承平郡王此时脸色犹如白纸,狠狠的摇头否定皇上的话。
“小皇叔是认为朕不会突然驾崩?朕都不敢去保证,不过朕比……父皇要好,绝不会留下疑云密布的局面,哪怕当时太子是名正言顺的帝国继承人,可宗室和勋贵朝臣是怎么说得?”
“皇上。”
承平郡王承受的痛苦好似比皇上还多,比皇上更显得健康挺拔的身躯宛若被一把利刃凌迟,最后的苦痛画作一句话:“皇兄没有改变主意,从来就没有过。”
“遗诏我看到了,也曾亲自问询问过给先帝书写遗诏的人。”
“……”
“朕一直明白其实朕就是先帝给魏王立的挡箭牌,先帝便是对长公主有慈心,那份亲情也不会绵延在我身上,太后许是他诸多女子中最喜欢的一个,我却是他最好也是最容易舍弃的棋子。”

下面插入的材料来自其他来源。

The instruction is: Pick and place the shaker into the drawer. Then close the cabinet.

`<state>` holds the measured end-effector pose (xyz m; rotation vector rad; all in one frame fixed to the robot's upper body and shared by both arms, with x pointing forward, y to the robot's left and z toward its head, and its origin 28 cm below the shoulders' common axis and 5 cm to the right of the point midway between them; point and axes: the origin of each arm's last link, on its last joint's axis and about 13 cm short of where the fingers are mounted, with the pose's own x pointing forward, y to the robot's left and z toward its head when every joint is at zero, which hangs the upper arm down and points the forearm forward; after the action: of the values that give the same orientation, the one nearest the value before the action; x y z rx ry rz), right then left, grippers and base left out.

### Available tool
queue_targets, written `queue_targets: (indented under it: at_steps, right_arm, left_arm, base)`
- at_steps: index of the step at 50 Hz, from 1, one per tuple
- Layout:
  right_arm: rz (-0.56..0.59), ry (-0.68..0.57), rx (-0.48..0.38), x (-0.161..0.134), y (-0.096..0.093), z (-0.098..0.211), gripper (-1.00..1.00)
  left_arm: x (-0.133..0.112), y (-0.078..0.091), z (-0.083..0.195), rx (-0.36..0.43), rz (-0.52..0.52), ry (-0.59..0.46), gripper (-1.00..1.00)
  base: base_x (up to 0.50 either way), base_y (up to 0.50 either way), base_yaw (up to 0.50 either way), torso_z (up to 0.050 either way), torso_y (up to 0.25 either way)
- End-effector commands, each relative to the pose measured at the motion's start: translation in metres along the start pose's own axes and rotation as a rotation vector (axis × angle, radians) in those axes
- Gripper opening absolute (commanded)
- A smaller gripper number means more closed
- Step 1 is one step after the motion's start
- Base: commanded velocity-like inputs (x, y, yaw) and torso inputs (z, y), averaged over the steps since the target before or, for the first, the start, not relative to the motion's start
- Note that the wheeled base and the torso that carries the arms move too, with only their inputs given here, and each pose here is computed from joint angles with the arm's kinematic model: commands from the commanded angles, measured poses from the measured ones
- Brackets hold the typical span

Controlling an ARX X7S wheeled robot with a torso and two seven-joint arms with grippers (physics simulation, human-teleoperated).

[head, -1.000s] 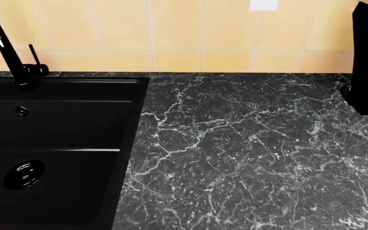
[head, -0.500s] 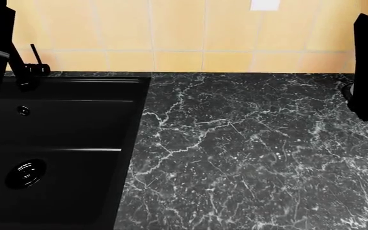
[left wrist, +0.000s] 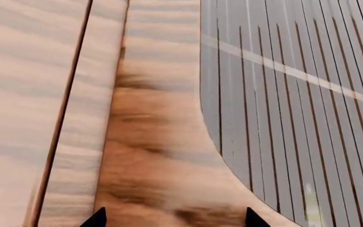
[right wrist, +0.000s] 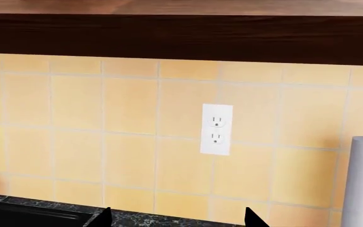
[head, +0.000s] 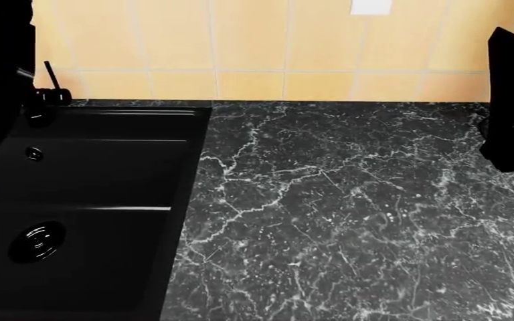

皇上缓缓的说道:“先帝死得太突然,所以才给了朕机会,不过没有承平郡王的支持,没有太后的付出妥协,对了,朕能坐上皇位上,还要感激扣边的鞑子蛮族,以及镇守在西南的平南郡王,内忧外患帝国看似强大却时刻有可能分崩离析,所以有人妥协了,朕也让出所有的大权,甘心做一个明面上的傀儡。”